◆ What needs to be done
When the line with "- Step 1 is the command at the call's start" appears below, start repeating lines exactly, and keep going through the line with "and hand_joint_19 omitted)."; add nothing outside that span.

◆ Dataset section
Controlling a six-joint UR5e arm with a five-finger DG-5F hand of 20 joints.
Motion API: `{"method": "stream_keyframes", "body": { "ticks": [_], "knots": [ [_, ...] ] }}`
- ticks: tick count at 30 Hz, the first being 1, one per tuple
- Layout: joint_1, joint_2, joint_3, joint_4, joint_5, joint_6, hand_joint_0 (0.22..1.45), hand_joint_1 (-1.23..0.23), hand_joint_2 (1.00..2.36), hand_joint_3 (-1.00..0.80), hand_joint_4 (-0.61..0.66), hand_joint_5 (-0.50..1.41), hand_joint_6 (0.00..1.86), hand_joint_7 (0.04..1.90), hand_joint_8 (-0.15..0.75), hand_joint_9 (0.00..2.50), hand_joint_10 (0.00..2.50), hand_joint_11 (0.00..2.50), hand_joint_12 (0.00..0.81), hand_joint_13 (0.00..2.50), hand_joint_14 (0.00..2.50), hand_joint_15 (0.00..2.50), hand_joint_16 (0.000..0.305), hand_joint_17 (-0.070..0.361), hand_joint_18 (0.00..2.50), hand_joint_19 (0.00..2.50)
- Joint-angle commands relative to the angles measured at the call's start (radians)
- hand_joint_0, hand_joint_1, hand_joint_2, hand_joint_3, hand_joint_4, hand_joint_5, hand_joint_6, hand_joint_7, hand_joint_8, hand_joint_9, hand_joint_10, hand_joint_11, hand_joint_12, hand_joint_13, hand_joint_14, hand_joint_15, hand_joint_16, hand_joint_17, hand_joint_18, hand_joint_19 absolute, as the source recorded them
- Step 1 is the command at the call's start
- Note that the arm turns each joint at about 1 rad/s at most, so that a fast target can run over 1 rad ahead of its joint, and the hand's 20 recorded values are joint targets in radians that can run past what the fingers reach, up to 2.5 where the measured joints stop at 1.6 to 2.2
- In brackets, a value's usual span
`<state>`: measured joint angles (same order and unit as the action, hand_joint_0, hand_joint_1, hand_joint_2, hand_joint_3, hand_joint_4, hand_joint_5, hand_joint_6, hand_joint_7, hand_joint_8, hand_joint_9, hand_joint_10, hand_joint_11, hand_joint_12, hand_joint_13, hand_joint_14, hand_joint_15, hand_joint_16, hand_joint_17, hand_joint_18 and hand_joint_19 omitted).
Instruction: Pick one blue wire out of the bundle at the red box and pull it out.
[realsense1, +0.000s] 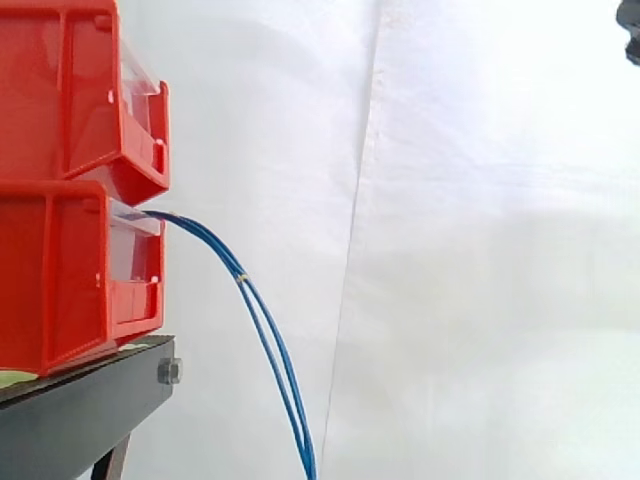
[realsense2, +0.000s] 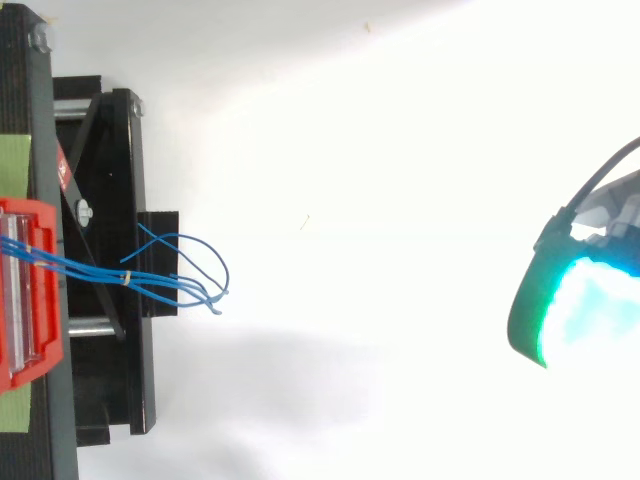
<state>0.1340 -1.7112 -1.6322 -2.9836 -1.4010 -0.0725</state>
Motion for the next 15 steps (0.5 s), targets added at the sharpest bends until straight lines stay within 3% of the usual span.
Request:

◆ Answer for the task
- Step 1 is the command at the call's start
- Note that the arm turns each joint at about 1 rad/s at most, so that a fast target can run over 1 rad ahead of its joint, and the hand's 20 recorded values are joint targets in radians that can run past what the fingers reach, up to 2.5 where the measured joints stop at 1.6 to 2.2
- In brackets, a value's usual span
`<state>`: measured joint angles (same order and unit as the action, hand_joint_0, hand_joint_1, hand_joint_2, hand_joint_3, hand_joint_4, hand_joint_5, hand_joint_6, hand_joint_7, hand_joint_8, hand_joint_9, hand_joint_10, hand_joint_11, hand_joint_12, hand_joint_13, hand_joint_14, hand_joint_15, hand_joint_16, hand_joint_17, hand_joint_18 and hand_joint_19 omitted).

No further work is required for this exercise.